Paga a tiempo las tarjetas de crédito para evitar una multa de 25 dólares.
Todo eso suma
1,872 dólares al año.
Empecé a
apuntar cuánto gastaba en comida chatarra de maquinita, supermercados,
restaurantes, cafeterías y tiendas de abarrotes. Las papas fritas, el refresco,
los chocolates y las galletas no parecían costar mucho hasta que hice la suma.
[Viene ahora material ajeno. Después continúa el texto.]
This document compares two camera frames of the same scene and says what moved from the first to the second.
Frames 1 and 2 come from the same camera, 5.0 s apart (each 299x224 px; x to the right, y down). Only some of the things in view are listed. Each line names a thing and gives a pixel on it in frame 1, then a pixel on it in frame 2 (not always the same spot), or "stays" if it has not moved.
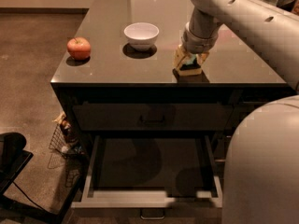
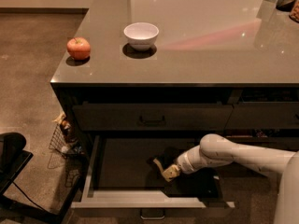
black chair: (12, 157) stays
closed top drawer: (152, 116) stays
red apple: (78, 48) stays
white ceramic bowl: (141, 35) stays
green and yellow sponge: (191, 66) → (166, 157)
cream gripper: (196, 44) → (182, 162)
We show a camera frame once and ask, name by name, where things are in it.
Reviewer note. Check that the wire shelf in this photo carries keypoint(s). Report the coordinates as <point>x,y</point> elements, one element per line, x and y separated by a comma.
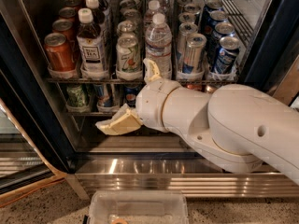
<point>89,114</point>
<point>119,81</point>

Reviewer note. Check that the front clear water bottle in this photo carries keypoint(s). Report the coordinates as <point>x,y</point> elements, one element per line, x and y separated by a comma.
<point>158,41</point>

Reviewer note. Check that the green can lower shelf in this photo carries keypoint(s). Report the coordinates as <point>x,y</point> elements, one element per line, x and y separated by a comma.
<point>77,96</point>

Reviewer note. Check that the open fridge glass door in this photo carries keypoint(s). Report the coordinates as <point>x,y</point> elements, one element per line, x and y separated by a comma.
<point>23,168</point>

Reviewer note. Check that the clear plastic bin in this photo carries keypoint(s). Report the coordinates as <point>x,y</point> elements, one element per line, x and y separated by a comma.
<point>138,207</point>

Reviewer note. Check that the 7up can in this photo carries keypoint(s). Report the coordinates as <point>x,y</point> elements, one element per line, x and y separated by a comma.
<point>127,27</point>
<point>128,59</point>

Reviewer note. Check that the front orange soda can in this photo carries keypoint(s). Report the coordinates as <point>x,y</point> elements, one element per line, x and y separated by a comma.
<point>59,52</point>

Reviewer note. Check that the front silver energy drink can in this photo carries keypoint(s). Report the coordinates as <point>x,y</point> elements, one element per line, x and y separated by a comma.
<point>193,56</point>

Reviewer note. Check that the pepsi can lower shelf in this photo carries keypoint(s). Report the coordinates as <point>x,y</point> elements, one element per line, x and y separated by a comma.
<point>130,93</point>

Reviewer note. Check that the lower wire shelf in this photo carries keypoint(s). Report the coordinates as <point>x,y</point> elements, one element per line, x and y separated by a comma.
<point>89,114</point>

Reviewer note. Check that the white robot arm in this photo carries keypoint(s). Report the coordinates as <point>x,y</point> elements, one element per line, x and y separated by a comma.
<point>236,127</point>

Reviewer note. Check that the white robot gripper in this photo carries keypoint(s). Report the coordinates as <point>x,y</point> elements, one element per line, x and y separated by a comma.
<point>151,101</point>

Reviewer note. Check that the front tea bottle white cap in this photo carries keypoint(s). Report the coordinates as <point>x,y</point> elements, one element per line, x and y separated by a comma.
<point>90,42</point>

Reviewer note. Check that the blue pepsi can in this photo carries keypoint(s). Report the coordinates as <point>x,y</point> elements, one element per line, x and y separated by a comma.
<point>221,30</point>
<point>226,54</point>
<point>213,19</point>

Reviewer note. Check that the orange soda can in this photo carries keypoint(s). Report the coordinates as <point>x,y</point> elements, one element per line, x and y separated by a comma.
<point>67,13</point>
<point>59,52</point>
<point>66,28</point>

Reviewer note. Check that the right fridge sliding door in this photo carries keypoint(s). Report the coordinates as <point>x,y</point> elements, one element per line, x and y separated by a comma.
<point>289,86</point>

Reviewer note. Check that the blue can lower shelf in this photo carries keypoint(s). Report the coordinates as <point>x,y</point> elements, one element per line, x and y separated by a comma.
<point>104,94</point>

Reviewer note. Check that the gold can lower shelf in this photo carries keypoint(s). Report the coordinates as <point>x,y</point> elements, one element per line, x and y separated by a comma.
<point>211,88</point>

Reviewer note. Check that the front blue pepsi can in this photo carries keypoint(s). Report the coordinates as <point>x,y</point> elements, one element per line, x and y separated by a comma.
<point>226,54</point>

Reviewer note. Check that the top wire shelf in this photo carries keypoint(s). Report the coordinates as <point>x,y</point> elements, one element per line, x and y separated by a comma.
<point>119,81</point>

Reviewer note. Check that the red coca-cola can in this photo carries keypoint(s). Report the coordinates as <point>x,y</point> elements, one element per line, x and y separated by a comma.
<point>194,87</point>

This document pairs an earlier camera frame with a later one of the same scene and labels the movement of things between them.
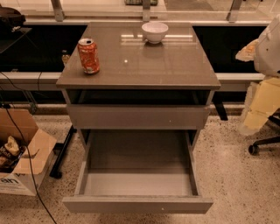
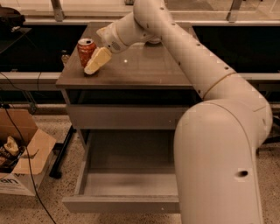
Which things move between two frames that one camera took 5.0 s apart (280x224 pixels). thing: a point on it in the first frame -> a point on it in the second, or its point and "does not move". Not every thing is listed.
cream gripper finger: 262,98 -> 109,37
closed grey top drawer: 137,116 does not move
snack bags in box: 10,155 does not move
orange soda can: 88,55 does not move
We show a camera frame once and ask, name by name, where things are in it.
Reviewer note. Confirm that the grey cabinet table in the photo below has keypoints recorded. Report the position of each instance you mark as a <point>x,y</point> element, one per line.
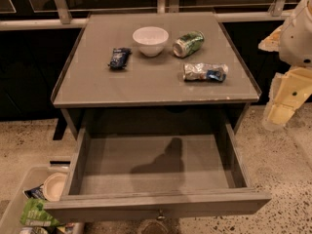
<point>87,81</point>

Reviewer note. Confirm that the white paper plate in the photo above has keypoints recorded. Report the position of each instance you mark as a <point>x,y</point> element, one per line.
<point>53,186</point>

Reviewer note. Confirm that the clear plastic storage bin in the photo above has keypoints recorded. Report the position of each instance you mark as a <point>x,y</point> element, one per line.
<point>10,222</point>

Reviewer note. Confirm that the green chip bag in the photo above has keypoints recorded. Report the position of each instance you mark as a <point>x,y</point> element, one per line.
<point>33,214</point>

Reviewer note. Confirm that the open grey top drawer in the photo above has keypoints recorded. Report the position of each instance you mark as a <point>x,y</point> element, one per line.
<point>119,177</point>

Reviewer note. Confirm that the green soda can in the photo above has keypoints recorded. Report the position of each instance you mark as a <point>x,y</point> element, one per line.
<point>188,44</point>

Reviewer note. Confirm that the dark blue snack bag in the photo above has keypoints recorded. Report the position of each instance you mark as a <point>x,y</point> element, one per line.
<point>35,192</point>

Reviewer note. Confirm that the white ceramic bowl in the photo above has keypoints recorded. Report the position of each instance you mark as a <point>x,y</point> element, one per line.
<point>151,40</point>

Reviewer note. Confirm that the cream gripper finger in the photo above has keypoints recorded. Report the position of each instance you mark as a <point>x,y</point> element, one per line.
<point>287,93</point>
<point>272,42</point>

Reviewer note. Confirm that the dark blue snack packet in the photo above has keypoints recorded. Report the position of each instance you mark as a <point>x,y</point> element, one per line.
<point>119,58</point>

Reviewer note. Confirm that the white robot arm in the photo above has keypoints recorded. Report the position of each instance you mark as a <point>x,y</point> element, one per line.
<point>293,41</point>

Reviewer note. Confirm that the metal drawer knob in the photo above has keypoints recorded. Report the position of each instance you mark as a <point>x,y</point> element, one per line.
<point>161,216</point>

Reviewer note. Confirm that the metal railing frame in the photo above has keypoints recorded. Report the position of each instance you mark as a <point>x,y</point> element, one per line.
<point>53,14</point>

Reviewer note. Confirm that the crushed silver blue redbull can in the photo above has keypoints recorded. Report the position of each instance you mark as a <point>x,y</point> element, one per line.
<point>205,71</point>

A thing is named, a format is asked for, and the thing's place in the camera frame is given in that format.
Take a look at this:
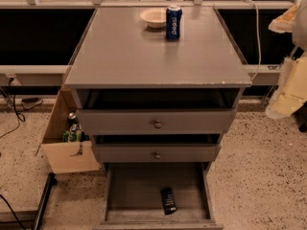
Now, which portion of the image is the grey top drawer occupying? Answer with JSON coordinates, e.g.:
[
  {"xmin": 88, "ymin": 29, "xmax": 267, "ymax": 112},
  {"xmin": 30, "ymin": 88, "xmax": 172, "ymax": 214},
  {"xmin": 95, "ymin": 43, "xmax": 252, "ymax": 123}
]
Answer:
[{"xmin": 77, "ymin": 108, "xmax": 236, "ymax": 135}]

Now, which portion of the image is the grey drawer cabinet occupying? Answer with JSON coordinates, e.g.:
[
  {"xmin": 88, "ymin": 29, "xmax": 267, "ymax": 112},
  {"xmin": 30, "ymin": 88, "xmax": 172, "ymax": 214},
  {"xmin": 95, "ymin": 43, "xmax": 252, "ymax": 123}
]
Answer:
[{"xmin": 63, "ymin": 5, "xmax": 253, "ymax": 174}]

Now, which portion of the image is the black floor cable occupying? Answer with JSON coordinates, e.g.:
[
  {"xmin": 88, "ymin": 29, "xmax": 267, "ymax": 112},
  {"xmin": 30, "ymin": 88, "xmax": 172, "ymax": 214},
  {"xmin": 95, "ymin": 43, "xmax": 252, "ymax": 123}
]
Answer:
[{"xmin": 0, "ymin": 76, "xmax": 44, "ymax": 140}]

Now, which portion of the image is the grey middle drawer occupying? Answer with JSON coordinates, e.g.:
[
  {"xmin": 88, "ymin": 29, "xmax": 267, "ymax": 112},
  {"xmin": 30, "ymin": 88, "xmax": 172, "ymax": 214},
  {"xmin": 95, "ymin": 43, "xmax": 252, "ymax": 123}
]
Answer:
[{"xmin": 92, "ymin": 134, "xmax": 221, "ymax": 163}]

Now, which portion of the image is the black snack packet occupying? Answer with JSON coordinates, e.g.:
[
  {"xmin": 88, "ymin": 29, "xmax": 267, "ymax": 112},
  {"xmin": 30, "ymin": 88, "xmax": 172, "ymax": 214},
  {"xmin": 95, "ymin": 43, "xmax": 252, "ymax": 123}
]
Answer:
[{"xmin": 160, "ymin": 188, "xmax": 177, "ymax": 215}]

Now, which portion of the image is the can in box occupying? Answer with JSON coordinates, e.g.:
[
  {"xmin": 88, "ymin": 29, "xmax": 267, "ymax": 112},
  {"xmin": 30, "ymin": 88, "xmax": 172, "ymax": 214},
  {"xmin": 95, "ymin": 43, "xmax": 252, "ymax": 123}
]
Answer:
[{"xmin": 67, "ymin": 112, "xmax": 79, "ymax": 126}]

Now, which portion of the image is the green packet in box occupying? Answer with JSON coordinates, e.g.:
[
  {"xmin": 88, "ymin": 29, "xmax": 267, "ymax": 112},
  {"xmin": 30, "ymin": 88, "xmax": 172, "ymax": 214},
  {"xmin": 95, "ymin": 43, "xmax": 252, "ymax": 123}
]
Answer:
[{"xmin": 62, "ymin": 130, "xmax": 82, "ymax": 143}]

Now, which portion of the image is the blue Pepsi can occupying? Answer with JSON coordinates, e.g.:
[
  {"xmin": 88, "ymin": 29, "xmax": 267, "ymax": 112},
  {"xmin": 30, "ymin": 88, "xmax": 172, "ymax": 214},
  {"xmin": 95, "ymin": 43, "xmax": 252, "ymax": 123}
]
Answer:
[{"xmin": 166, "ymin": 5, "xmax": 182, "ymax": 40}]

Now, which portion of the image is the white bowl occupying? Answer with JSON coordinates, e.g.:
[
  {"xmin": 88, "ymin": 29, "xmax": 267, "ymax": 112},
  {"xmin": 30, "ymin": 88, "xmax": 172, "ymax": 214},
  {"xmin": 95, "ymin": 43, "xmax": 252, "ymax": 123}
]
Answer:
[{"xmin": 140, "ymin": 8, "xmax": 166, "ymax": 29}]

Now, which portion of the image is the grey bottom drawer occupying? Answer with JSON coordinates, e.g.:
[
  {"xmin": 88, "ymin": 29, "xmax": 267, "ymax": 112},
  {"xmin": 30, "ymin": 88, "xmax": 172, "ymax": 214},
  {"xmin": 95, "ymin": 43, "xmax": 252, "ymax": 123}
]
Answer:
[{"xmin": 93, "ymin": 162, "xmax": 224, "ymax": 230}]

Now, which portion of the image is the black floor rail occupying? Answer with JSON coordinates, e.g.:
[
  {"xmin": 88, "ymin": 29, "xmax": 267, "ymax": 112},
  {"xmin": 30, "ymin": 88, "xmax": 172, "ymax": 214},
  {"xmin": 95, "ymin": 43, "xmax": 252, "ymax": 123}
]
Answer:
[{"xmin": 32, "ymin": 172, "xmax": 57, "ymax": 230}]

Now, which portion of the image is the white cable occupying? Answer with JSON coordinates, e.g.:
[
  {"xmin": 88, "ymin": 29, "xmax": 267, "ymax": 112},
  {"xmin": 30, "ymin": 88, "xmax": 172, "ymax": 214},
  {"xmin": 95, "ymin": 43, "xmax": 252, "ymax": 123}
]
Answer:
[{"xmin": 240, "ymin": 0, "xmax": 263, "ymax": 81}]

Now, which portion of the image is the cardboard box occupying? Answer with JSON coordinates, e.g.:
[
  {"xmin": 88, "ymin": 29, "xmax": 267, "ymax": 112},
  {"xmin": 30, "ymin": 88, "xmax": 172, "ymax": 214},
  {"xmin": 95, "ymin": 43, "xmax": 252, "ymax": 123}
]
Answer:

El resultado dio 30 dólares a la semana. No podía creerlo. El libro me
convenció de comer menos comida chatarra y ahorrar el dinero que dilapidaba en
antojitos.
También me
convenció de poner una nota en mi cartera con las siguientes palabras: Paga
en efectivo. Espera 48 horas. Antes
de gastar 100 dólares en cualquier artículo que no es urgente, espero dos días
para pensar si lo necesito realmente o sólo lo deseo.
Ya no cargo con
deudas de tarjeta de crédito. Jamás. Si compro algo caro y lo cargo a la
tarjeta, cuando llego a casa escribo un cheque por esa cantidad a la compañía
de la tarjeta. Algunos meses envío hasta cuatro cheques, pero no me duele
cuando llega la factura. Ya pagué mental y físicamente.
Salir de las
deudas no sucede ganando la lotería, pregúntales a todas las personas que la
han ganado y dilapidado cada centavo. Salir de la deuda empieza con un cambio
en tu pensamiento, y después en tu comportamiento. Empieza con pasos pequeños,
empieza separando tus deseos de tus necesidades.
Alguna vez
escuché sobre una mujer que ahorraba cada moneda de 25 centavos que recibía,
pues tenía en mente los 10 mil dólares que costaba la colegiatura universitaria
de su hijo. Otra mujer ahorró el 10 por ciento de todo lo que ganaba,
incluyendo dinero de Navidad y cumpleaños. Aunque sólo ganaba 5,800 dólares al
año, pudo ahorrar 400 para una recámara nueva.
Una mujer dejó
de fumar y después de nueve años compró un sistema de aire acondicionado, una nueva
chimenea y alfombras para su casa con los 100 dólares que ahorró al mes. Todo
ese efectivo solía desvanecerse en el humo. Otros me han dicho que ahorran 10
dólares a la semana en una cuenta que tienen para los gastos de Navidad. Hay
quienes ahorran utilizando cupones del supermercado.
Otra mujer puso
en la sala un gran recipiente de vidrio con una etiqueta que decía “Vacaciones
a la playa”. Cuando sus hijos querían dinero para helado o dulces, ella les
recordaba que podían elegir entre las golosinas o las vacaciones. Para el
momento del viaje, la familia había ahorrado la mitad de lo que costaba. Los
niños aprendieron una lección en la toma de buenas decisiones y, ciertamente, tenían
más disciplina que mi esposo y yo. Nosotros solíamos aventar el cambio en un
galón de agua vacío que teníamos en nuestra recámara. Nos tomó seis años
llenarlo, pero cuando lo hicimos, contamos 1,300 dólares.
Vivir una vida
abundante no significa ganarse la lotería, casarse con alguien rico ni obtener
un ascenso. Empieza con un cambio en la conciencia y, a partir de ahí, se
esparce. Lo primero es saber que lo que quieres no es siempre lo que necesitas,
y con frecuencia ni siquiera es lo que realmente deseas. Empieza con tomar
decisiones inteligentes que conduzcan a una gratificación a largo plazo.